Unknowns abound about the xCloud service, including a start date and how much it will cost. Spencer acknowledged that Microsoft itself is still figuring things out, saying “you’re watching us make soup here.” Microsoft has said it will begin “public trials” of the service later this year.

The service connects gamers on their phones with specially designed servers built from Xbox components. Right now, the xCloud demos are running out of a data center in Quincy, Wash.

All the processing is done in the cloud, so if users have enough bandwidth to stream videos, they can play Xbox games on their phone. That means the service could work on a variety of phones, beyond just the newest models with the most processing power.

Competition coming

If and when it does roll out xCloud, Microsoft will face plenty of competition. Apple, Amazon and Google are all reportedly working on game streaming services.
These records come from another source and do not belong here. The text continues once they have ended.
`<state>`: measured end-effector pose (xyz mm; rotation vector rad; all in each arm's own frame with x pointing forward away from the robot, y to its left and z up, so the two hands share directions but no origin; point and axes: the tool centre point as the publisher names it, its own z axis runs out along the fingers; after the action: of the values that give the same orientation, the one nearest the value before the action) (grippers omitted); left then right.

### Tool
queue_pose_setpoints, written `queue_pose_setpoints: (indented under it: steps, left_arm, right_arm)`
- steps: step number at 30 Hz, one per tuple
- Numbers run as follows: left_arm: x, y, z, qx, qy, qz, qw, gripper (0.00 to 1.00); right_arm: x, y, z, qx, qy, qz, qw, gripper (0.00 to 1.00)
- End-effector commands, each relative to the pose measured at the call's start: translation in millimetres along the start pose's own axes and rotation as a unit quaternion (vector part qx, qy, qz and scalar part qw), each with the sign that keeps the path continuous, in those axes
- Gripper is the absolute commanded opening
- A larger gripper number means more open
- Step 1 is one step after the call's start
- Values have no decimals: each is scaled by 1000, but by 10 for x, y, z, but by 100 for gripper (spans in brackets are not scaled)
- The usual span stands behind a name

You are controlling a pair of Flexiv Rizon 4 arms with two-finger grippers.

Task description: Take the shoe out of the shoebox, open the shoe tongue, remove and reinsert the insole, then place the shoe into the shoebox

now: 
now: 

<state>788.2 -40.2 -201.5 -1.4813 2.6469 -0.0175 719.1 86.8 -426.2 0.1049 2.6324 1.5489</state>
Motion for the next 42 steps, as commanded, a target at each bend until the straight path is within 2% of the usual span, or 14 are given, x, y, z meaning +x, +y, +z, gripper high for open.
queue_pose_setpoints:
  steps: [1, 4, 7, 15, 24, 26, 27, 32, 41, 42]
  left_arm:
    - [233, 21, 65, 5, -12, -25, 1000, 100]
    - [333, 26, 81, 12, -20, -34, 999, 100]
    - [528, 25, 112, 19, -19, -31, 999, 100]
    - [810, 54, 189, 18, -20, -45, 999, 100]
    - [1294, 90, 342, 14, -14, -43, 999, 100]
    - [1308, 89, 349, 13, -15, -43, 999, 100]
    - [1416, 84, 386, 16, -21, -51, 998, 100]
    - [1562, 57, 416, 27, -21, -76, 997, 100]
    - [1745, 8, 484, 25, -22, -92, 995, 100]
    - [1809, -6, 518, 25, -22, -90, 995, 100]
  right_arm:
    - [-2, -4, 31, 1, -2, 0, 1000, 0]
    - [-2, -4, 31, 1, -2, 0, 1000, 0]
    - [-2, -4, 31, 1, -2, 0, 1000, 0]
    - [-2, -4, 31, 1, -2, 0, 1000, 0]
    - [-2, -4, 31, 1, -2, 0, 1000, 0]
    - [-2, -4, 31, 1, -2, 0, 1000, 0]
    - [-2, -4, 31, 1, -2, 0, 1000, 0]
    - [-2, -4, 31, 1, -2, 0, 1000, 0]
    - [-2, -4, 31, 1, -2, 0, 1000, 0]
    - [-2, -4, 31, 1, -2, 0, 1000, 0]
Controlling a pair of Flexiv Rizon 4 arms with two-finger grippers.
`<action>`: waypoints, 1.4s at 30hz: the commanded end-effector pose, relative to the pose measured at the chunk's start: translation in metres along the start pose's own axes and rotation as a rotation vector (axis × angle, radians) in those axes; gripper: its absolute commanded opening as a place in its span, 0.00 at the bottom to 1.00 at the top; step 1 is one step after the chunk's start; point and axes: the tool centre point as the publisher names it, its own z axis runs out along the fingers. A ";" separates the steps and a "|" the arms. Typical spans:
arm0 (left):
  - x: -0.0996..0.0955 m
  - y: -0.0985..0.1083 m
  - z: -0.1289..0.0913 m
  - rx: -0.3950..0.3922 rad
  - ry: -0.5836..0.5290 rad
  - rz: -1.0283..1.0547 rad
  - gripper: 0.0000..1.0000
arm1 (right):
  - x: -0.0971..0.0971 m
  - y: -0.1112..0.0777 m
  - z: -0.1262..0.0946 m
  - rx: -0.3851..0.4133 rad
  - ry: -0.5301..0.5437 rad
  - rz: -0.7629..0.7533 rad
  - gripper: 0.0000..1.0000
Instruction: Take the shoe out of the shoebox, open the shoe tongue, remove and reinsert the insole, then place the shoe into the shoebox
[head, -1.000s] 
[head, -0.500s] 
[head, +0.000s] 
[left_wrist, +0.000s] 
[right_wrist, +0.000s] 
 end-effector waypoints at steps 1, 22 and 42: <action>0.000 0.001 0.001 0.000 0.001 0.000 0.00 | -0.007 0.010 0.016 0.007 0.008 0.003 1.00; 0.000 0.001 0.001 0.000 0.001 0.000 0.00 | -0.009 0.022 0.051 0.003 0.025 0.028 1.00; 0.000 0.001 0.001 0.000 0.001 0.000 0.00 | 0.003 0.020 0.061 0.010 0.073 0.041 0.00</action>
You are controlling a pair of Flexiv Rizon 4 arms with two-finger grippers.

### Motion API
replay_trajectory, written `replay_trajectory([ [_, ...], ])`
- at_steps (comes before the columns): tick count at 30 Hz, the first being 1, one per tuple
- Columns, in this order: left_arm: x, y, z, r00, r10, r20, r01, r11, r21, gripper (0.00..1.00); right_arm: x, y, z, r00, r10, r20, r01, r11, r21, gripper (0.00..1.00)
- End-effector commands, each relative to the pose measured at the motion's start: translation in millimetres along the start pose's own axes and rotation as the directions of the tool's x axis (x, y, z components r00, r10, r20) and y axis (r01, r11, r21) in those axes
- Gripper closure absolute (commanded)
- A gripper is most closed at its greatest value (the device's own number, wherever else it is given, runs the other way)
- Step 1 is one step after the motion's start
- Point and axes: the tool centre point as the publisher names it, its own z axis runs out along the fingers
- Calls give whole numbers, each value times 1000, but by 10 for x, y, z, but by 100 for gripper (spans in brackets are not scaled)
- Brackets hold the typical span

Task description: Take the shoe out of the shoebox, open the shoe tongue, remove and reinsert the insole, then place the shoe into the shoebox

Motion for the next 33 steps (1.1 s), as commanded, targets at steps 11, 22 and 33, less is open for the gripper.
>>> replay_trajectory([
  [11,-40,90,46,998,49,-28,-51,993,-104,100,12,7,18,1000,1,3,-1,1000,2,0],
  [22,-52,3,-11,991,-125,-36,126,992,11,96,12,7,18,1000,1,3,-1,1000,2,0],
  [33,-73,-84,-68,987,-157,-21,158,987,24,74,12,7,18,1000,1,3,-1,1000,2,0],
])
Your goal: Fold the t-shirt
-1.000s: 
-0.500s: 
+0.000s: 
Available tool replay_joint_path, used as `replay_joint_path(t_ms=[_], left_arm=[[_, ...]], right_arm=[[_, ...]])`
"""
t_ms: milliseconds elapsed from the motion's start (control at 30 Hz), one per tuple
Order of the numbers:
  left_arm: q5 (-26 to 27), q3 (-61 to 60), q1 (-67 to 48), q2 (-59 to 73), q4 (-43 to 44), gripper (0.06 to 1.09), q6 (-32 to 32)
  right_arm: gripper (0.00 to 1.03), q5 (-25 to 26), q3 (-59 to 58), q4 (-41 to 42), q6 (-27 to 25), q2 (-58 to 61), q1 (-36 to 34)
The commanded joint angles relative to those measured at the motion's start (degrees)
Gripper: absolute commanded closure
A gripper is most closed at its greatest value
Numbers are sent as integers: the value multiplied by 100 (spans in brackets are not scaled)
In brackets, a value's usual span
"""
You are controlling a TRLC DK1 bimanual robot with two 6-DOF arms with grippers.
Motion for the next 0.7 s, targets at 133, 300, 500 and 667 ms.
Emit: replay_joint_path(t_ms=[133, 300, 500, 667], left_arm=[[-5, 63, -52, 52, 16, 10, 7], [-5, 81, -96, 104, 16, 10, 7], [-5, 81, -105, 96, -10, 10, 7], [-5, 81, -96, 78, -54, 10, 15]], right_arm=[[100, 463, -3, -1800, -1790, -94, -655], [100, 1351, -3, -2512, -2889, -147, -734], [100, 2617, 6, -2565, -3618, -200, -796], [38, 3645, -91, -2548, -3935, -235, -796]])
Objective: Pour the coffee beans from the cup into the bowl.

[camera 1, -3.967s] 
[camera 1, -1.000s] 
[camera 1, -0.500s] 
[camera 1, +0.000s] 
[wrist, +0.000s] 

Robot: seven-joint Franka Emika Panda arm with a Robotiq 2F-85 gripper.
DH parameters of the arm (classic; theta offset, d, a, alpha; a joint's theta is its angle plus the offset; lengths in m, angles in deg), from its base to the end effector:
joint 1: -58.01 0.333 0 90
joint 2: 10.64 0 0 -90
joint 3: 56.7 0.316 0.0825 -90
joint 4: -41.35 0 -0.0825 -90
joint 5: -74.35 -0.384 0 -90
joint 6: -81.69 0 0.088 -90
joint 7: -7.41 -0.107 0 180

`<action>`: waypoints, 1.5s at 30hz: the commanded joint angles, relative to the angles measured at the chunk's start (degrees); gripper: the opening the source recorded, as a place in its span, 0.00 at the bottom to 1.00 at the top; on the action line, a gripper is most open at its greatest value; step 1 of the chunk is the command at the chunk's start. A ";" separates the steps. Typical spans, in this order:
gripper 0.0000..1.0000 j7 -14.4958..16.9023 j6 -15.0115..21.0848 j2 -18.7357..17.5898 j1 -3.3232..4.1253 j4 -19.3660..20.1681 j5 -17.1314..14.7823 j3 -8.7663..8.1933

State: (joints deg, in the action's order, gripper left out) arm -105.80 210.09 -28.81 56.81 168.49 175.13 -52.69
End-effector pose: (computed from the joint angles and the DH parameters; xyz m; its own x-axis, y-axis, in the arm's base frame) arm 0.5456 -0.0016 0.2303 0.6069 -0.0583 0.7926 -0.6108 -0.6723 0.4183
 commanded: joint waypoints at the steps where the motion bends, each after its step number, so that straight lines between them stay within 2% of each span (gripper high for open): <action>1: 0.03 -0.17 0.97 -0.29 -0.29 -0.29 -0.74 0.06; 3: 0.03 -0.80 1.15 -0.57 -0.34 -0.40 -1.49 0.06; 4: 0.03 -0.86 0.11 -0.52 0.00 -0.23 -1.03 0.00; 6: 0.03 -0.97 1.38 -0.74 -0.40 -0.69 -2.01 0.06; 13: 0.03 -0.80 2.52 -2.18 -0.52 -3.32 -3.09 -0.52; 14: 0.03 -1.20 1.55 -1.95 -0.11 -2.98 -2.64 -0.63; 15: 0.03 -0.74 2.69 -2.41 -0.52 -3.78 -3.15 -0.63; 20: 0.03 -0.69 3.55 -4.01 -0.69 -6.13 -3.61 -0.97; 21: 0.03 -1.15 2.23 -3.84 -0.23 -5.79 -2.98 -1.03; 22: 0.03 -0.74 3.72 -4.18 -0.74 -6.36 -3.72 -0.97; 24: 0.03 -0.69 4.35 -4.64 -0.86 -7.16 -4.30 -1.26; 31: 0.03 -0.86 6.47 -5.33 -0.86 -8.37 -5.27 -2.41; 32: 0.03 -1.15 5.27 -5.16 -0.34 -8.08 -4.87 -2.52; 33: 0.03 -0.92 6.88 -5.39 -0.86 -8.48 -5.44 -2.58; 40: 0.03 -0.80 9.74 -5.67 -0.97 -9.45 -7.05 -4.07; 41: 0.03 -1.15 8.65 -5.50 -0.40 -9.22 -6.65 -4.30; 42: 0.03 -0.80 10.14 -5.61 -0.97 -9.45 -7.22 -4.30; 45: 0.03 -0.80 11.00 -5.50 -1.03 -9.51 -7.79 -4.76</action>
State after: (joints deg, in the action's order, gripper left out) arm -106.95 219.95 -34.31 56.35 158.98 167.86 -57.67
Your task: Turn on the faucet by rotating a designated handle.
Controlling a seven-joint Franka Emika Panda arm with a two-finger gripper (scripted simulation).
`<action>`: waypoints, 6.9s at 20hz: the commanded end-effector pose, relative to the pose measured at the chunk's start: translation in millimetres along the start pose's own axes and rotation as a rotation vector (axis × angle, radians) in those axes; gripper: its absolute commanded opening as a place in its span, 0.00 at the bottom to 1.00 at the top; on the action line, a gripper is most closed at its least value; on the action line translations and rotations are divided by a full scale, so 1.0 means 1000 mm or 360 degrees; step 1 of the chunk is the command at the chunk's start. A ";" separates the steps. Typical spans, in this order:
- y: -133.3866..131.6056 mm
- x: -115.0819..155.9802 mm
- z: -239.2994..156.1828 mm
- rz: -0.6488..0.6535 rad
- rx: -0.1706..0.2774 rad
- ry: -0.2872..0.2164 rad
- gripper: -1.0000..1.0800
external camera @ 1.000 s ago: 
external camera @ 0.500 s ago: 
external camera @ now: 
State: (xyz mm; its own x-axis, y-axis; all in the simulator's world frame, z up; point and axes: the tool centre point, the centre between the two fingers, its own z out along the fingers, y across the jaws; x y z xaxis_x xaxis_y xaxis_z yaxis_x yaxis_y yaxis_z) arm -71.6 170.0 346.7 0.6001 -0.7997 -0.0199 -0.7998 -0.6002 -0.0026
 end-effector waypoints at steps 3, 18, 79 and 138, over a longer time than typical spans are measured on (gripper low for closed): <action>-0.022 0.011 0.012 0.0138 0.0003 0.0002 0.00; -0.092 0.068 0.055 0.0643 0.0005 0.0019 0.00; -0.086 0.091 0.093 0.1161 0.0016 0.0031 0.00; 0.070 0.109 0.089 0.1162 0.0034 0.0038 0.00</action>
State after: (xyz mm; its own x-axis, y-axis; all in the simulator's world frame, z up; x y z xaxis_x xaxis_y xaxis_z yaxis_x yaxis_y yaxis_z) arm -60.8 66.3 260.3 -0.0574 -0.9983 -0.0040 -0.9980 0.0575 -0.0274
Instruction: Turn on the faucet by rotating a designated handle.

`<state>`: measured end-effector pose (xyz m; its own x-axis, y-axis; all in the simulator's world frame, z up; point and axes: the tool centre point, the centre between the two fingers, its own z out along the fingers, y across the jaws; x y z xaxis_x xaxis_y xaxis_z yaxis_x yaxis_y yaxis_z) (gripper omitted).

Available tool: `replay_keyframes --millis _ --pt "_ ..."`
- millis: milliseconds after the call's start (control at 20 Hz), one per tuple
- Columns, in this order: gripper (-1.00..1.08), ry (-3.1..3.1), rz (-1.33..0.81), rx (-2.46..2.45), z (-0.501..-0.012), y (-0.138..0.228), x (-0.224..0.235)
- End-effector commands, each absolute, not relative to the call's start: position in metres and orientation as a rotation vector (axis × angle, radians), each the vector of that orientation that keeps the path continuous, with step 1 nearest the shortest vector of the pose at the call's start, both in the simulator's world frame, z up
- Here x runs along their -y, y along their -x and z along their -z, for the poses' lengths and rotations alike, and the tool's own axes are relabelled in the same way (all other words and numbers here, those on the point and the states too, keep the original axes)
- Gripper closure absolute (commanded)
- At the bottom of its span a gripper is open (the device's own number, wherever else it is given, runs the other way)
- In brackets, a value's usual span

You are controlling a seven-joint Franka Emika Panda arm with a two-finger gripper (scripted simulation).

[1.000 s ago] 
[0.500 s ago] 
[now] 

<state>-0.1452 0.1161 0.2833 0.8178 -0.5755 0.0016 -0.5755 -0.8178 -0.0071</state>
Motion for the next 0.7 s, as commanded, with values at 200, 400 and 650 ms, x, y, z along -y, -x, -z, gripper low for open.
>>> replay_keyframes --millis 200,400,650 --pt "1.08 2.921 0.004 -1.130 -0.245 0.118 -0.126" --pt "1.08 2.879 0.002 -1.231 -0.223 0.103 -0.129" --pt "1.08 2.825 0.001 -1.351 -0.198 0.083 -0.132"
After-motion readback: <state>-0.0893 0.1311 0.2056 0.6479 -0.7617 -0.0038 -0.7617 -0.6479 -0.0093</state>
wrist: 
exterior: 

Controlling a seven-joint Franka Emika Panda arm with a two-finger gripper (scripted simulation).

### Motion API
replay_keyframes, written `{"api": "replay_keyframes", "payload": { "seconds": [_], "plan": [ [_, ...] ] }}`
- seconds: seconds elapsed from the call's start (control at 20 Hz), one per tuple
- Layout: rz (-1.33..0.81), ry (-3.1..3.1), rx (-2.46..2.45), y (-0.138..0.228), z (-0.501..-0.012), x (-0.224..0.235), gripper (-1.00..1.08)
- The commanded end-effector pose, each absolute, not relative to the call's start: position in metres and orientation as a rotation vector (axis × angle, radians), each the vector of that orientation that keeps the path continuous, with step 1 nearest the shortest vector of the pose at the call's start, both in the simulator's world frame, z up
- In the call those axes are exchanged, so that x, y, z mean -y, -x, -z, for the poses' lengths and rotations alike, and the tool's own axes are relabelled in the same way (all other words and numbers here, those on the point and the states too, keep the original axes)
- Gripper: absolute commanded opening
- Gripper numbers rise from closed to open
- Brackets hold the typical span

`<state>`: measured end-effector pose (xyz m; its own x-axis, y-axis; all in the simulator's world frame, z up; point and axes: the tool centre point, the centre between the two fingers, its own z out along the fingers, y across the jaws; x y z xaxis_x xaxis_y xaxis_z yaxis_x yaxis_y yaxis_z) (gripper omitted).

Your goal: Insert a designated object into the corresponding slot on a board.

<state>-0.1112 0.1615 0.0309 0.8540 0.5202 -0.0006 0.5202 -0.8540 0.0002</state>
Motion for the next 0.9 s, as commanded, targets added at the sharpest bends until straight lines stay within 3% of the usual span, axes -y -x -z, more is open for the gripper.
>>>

Microsoft, though, is the only contender with its own cloud computing arm, console lineup, existing gaming ecosystem and big lineup of original games to build on. Each of these competitors checks a couple of those boxes and has its own advantages.

Amazon in particular could become a significant competitor, as it has the leading cloud provider in Amazon Web Services. It also has a dedicated gaming unit, Amazon Game Studios, and owns the top game streaming service in Twitch.

Executive after executive dodged questions about competition. But Spencer, without mentioning names, said it takes time to break into the industry and form relationships with publishers.

“This team has been in the video game business for some of them three decades. And we’ve been building games for many years,” Spencer said. “We’ve been partners to the video game companies for years and years. For many of our publishing partners, we’re one of their top global retail partners in them selling games. Video games is not a business that you come into quickly, and there is a form to building games. There are relationships that are built.”